Lots of stuff has to go right every single stop along the way. Yes there is someone whose job it is to do their best to make sure that happens, but when it comes down to it every single show needs to have someone on the ground locally - typically hired by the local promoting partner - from the time the show is booked until the cages are swept out and the circus heads for the next town. Someone who can liase with the venue, who knows the local IATSE folks and has the contacts and know how to make all those little finnicky details happen.

Those finnicky details? They aren't so finnicky. One single simple example to demonstrate the point: I mentioned the ceiling needs to be able to bear sufficient load. Every venue knows it's specs - or at least figures them out in short order because of details like this. Let's say one night your band plays the civic arena in Mid-nowhere Alberta. The civic arena is really just the old curling club that was converted in 1927. Your lighting rig is usually hung from the steel I-beams of places like Pacific Colesieum. But the Mid-nowhere Civic Arena is actually made entirely of wood. The ceiling joists are old brittle cedar beams that have been soaking up the moisture of spring-melt, baking through the summer drought and then freezing in the dead of winter since long before the conversion that happened 82 years ago. So when your lighting rig pulls down the roof on the mosh-pit in the middle of your hit song "Chicken Li'l"... who exactly is to blame?

THAT is why those contracts exist. They are actually called riders - they are an addition to the contract, what the specific legal difference and explanation is, I can't really say. But every single line in that contract has a very specific important purpose. It may be as critical as keeping your fans alive, like in the example above; or it might be about keeping your locals sober enough to do their part (Apologies to IATSE members everywhere, I know you are typically far more responsible than two mentions of drunkeness in one blog entry implies - I just got off on a jag.); or it could be about making sure that your feather-allergic road manager actually gets a bed he can sleep the night through in so he can be rested enough to go through it all again tomorrow.

Van Halen.

They had a really clever idea. Their show was HUGE. Far bigger than your band's "S"how. (That's why we've heard of Van Halen and not your one-hit-wonder band and their stupid forget-me hit "Chicken L'il", despite the infamous Mid-nowhere Civic Arena disaster.) The details for their shows were way beyond what most promoters were accustomed to and many of those details were critical in the sense of "if this goes wrong, people die" or "if this doesn't happen the electircal grid for the surrounding city collapses and the show is over, like it or not" variety. Now they could say to the promoter as many times as they liked, as emphatically as possible "make sure you go through every line-item in the rider very very very carefully" - and presumably, they did. But that was hardly a guarantee that these things would actually happen.

So, rather than hold the hand of the folks at every venue along the tour, they came up with a simple, seemingly frivolous canary in their coalmine. The bowl of M&Ms. Buried on page 9 of the 11 page rider... an innocuous little item.

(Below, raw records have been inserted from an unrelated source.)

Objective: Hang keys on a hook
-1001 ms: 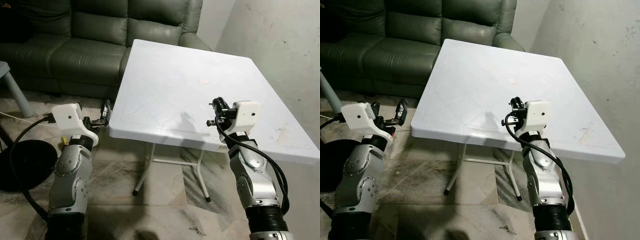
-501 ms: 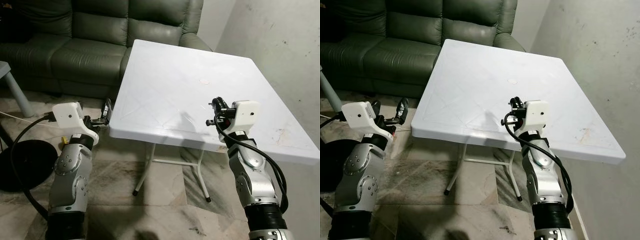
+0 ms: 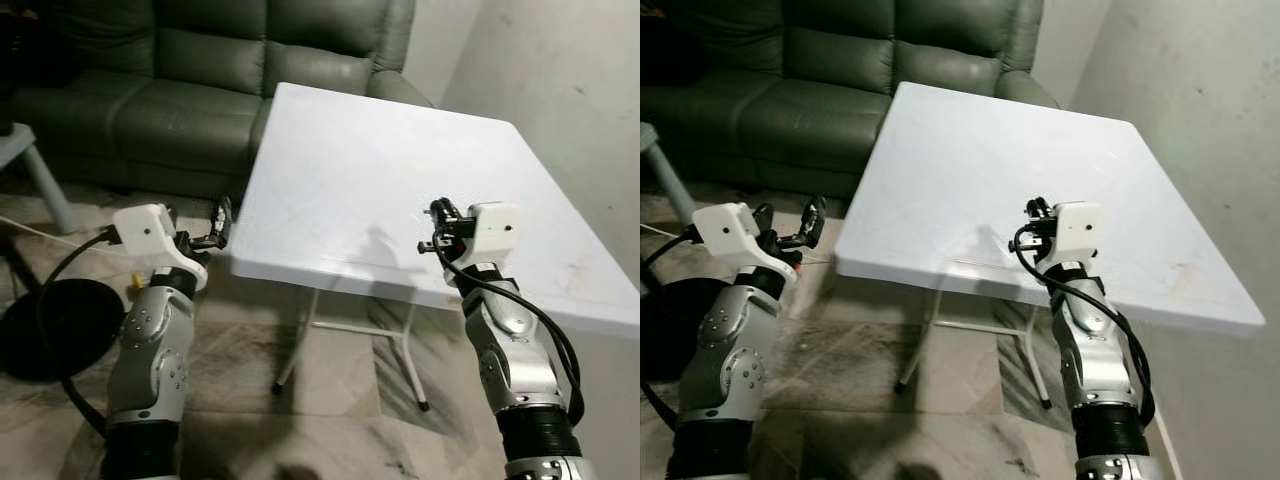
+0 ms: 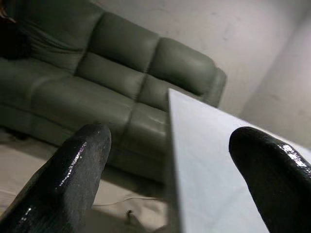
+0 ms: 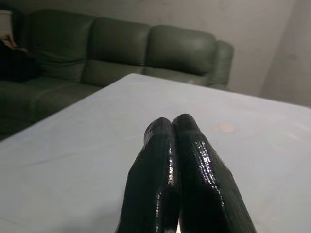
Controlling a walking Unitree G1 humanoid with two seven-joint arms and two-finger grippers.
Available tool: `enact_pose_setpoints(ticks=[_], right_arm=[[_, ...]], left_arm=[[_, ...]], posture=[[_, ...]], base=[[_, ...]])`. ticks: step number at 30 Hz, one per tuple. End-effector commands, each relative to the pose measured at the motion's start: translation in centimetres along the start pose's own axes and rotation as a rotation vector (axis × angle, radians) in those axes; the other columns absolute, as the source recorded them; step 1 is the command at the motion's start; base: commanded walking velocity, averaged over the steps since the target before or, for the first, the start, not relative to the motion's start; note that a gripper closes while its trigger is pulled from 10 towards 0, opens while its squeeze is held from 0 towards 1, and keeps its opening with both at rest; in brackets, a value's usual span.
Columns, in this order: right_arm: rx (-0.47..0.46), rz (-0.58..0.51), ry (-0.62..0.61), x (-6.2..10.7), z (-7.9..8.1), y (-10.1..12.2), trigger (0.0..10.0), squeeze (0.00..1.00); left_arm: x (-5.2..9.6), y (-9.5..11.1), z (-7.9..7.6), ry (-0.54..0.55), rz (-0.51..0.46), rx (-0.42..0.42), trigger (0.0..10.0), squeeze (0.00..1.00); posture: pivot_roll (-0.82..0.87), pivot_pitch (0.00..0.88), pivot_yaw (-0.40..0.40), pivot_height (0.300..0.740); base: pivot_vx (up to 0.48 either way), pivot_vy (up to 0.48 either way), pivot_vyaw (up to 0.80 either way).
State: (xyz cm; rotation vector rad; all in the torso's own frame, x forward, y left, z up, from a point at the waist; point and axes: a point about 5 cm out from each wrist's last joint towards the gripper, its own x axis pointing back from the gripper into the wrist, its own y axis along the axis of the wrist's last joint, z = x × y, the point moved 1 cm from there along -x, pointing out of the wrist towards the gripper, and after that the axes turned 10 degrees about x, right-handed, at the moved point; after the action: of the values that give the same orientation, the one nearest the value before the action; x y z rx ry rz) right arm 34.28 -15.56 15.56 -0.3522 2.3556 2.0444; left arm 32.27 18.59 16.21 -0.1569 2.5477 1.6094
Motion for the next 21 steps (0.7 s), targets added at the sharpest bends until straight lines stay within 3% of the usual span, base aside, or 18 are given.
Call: enact_pose_setpoints(ticks=[1,21], right_arm=[[0.014,0.015,-0.029,0.01,-0.94,-0.06,10.0,0.00],[0.018,0.035,-0.027,0.15,-1.05,-0.12,10.0,0.00]], left_arm=[[-0.10,-0.50,-0.56,0.001,0.029,0.014,10.0,0.00],[-0.31,-0.48,-0.70,0.010,0.044,0.016,10.0,0.00]], posture=[[0.03,0.024,-0.143,0.740],[0.03,0.017,-0.148,0.740]], base=[[0.000,0.000,-0.72],[0.000,0.000,-0.72]])
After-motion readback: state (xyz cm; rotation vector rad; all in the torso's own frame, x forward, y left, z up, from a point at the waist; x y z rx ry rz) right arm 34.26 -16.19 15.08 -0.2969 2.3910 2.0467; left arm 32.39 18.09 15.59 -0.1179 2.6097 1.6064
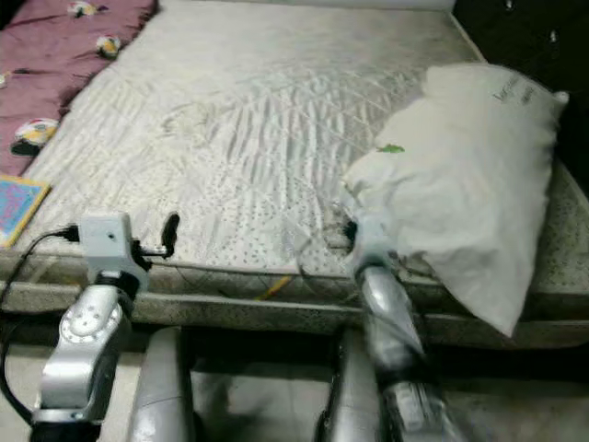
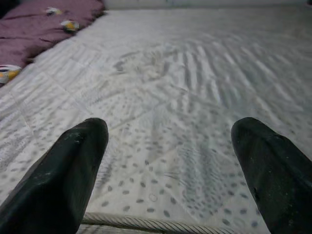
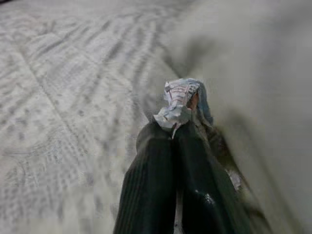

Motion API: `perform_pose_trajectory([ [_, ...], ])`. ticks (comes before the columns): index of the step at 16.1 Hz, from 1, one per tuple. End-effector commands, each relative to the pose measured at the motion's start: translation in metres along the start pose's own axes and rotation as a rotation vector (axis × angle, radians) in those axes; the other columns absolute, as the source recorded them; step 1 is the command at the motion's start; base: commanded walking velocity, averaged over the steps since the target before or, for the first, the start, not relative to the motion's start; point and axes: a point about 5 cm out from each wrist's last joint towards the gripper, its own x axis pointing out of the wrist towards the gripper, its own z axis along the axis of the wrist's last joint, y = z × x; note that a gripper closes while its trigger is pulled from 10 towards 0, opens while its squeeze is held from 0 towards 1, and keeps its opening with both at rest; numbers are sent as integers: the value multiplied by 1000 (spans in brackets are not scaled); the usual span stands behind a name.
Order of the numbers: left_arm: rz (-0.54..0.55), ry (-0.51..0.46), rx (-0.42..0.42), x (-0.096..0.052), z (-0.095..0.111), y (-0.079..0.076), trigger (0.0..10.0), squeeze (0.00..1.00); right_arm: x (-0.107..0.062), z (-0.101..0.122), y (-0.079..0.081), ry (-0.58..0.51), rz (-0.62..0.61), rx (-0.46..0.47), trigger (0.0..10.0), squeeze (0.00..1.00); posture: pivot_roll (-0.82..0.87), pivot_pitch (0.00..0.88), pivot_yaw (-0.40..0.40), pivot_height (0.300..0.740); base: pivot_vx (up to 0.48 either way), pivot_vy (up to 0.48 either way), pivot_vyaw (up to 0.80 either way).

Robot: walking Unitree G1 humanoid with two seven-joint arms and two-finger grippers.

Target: Clean up the room

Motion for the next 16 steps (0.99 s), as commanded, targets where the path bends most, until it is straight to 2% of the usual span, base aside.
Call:
perform_pose_trajectory([
  [1, -33, 2, 7, -1, -3, 0, 10000, 0, -10, 23, 1, -91, 12, 6, 0, 0, -15, 0, 29, 520, 0, 0, 0],
  [2, -33, 10, 14, -1, -7, 3, 10000, 0, -30, 26, -2, -118, 5, 6, 0, 0, -27, 0, 30, 520, 0, 0, 0],
  [5, -26, -9, -25, 6, 1, -1, 10000, 0, -64, 19, -8, -91, -7, 31, 0, 0, -30, 0, 26, 520, 0, 0, 0],
  [6, -46, -18, -32, 9, 2, -7, 10000, 0, -75, 22, -8, -82, -4, 35, 10000, 0, -48, 0, 40, 520, 0, 0, 0],
  [7, -52, -18, -32, 9, 2, -9, 10000, 0, -77, 23, -7, -76, -5, 39, 10000, 0, -50, 0, 41, 520, 0, 0, 0],
  [8, -68, -17, -38, 9, 0, -11, 10000, 0, -74, 36, -3, -120, -9, 100, 10000, 0, -57, 0, 50, 525, 0, 0, 0],
  [9, -67, -13, -39, 9, -2, -11, 10000, 0, -71, 39, 0, -129, -3, 116, 10000, 0, -57, 0, 55, 535, 0, 0, 0],
  [11, -52, 11, -56, 7, -8, -10, 10000, 0, -65, 44, 2, -142, 7, 107, 10000, 0, -65, 0, 67, 554, 0, 0, 0],
  [16, -54, 14, -67, 7, -11, -16, 10000, 0, -54, 55, -5, -144, -10, 99, 10000, 0, -66, 0, 52, 606, 0, 0, 0],
])
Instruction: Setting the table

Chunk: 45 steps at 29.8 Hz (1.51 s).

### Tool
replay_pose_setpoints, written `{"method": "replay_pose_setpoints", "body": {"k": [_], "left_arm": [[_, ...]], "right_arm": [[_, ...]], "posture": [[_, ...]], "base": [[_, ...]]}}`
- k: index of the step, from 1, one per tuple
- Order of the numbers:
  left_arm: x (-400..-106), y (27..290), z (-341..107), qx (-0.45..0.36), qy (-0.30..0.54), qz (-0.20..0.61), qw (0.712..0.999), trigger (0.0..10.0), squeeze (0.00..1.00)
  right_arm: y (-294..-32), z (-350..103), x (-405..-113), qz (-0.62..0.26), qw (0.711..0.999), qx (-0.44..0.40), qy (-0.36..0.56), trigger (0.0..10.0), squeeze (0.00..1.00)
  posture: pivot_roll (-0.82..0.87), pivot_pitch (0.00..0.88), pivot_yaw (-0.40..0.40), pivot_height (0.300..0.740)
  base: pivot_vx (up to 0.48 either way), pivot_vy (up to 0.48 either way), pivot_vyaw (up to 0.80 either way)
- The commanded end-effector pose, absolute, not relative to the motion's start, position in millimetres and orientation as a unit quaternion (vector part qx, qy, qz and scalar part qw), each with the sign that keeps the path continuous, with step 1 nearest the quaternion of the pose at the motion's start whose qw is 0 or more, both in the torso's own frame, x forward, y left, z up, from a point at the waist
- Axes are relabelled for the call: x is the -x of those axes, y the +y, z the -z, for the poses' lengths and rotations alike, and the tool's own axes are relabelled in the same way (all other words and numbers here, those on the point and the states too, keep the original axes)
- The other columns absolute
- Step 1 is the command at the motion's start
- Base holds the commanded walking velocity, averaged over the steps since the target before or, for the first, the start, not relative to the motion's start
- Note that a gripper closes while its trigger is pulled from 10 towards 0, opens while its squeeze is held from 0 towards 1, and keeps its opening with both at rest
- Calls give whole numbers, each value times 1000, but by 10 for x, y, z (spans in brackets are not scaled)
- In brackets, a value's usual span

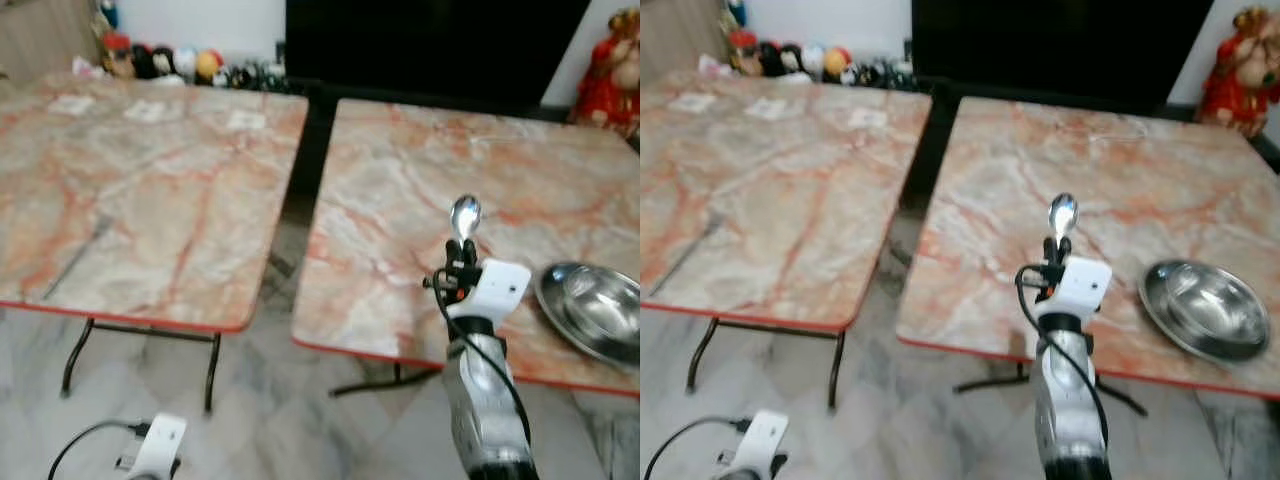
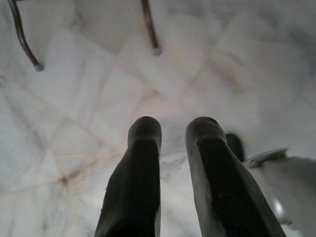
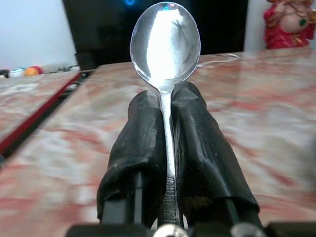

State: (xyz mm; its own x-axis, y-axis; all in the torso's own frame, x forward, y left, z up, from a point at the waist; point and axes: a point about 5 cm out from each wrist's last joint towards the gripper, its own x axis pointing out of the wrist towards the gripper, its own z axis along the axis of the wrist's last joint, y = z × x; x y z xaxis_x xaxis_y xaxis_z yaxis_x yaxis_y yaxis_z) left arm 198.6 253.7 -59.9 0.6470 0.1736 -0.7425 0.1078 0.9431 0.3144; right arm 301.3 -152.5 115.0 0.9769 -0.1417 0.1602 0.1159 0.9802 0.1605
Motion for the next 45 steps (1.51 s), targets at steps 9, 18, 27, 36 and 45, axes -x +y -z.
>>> {"method": "replay_pose_setpoints", "body": {"k": [9,18,27,36,45], "left_arm": [[-1947,2479,642,-159,429,-13,889,10000,0],[-1942,2470,649,-155,433,-16,888,10000,0],[-1948,2465,646,-149,429,-17,891,10000,0],[-1951,2465,644,-144,428,-19,892,10000,0],[-1951,2468,644,-144,430,-17,891,10000,0]], "right_arm": [[-1629,-1141,-3000,84,990,-73,-83,10000,0],[-1785,-1185,-3016,106,989,-59,-89,10000,0],[-1878,-1238,-3055,115,988,-46,-95,10000,0],[-1906,-1222,-3044,124,987,-48,-92,10000,0],[-1960,-1266,-3070,131,986,-42,-98,10000,0]], "posture": [[129,3,-43,740],[125,3,-43,740],[122,0,-43,740],[122,0,-39,740],[123,0,-39,740]], "base": [[0,-465,0],[0,-206,0],[0,0,0],[54,0,0],[298,0,0]]}}
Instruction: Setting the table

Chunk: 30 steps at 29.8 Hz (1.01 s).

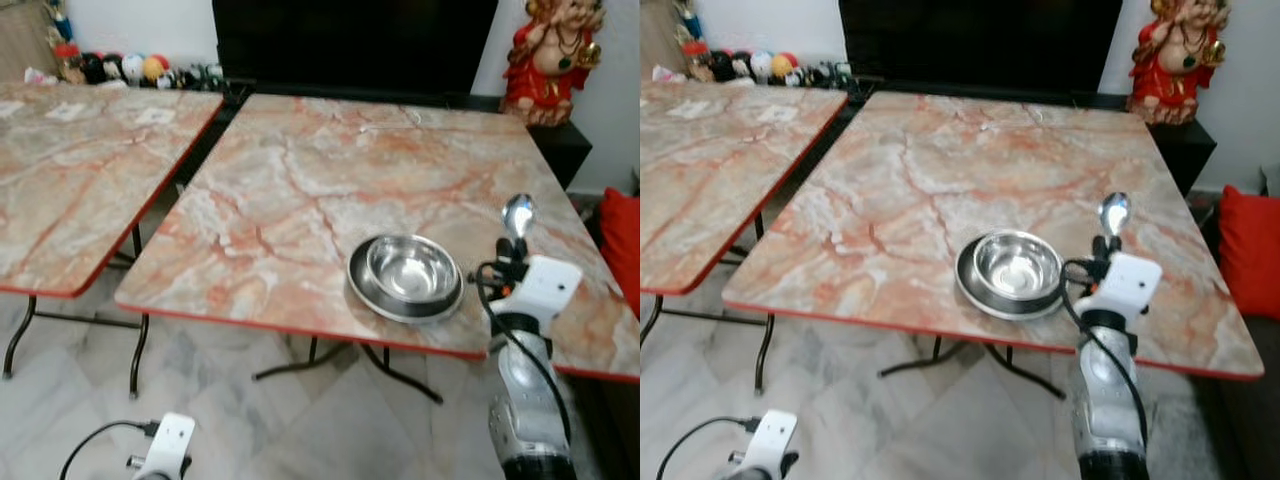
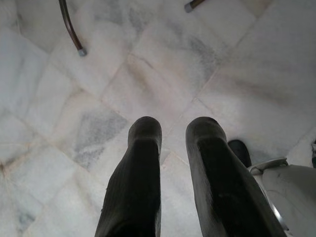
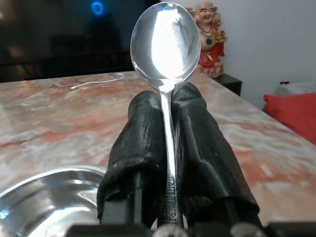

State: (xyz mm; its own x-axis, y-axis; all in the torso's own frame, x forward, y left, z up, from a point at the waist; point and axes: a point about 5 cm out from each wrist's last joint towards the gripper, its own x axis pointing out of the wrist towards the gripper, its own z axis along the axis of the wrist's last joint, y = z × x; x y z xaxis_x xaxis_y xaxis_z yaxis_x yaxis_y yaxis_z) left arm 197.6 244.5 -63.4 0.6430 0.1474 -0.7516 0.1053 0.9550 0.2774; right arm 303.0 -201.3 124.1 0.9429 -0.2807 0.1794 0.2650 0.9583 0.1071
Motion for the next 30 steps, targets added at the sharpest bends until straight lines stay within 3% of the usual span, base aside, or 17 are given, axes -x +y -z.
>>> {"method": "replay_pose_setpoints", "body": {"k": [1,7,14,19,22,26,30], "left_arm": [[-1952,2467,644,-143,430,-17,891,10000,0],[-1953,2464,644,-142,430,-17,891,10000,0],[-1955,2461,645,-143,431,-17,891,10000,0],[-1961,2453,643,-142,429,-17,892,10000,0],[-1961,2452,644,-142,430,-16,892,10000,0],[-1965,2452,642,-144,430,-14,891,10000,0],[-1966,2453,641,-145,431,-12,891,10000,0]], "right_arm": [[-1955,-1265,-3071,131,986,-43,-98,10000,0],[-1939,-1264,-3072,130,986,-44,-99,10000,0],[-1962,-1322,-3104,132,985,-40,-107,10000,0],[-2143,-1496,-3114,151,980,-39,-126,10000,0],[-2448,-1505,-3069,204,976,12,-69,10000,0],[-2551,-1501,-2999,217,976,-11,-30,10000,0],[-2492,-1347,-2953,197,979,-44,38,10000,0]], "posture": [[125,0,-39,740],[125,1,-40,740],[119,3,-43,740],[120,8,-43,740],[111,9,-42,740],[92,15,-37,740],[87,15,-36,740]], "base": [[337,0,0],[316,0,0],[0,0,0],[0,0,0],[0,0,0],[0,0,0],[0,0,0]]}}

And thus they knew that if they were to show up and there were brown M&Ms in the bowl - the rider had not been carefully read and they needed to check the details of the show line by line if they were going to perform at all.

As to the alleged hundred thousand dollars worth of dressing room trashing?

In his biography "Crazy from the Heat" (See, it all comes 'round.) David Lee Roth wrote that he once found brown M&Ms in a bowl and threw a fit. But most of the damages were caused by the stage set-up sinking into the wooden floor of the arena. To quote Diamond Dave, "they didn't bother to look at the weight requirements or anything, and this sank through their new flooring and did eighty-thousand dollars worth of damage to the arena floor. The whole thing had to be replaced. It came out in the press that I discovered brown M&Ms and did $85,000 worth of damage to the backstage area. Well, who am I to get in the way of a good rumor?"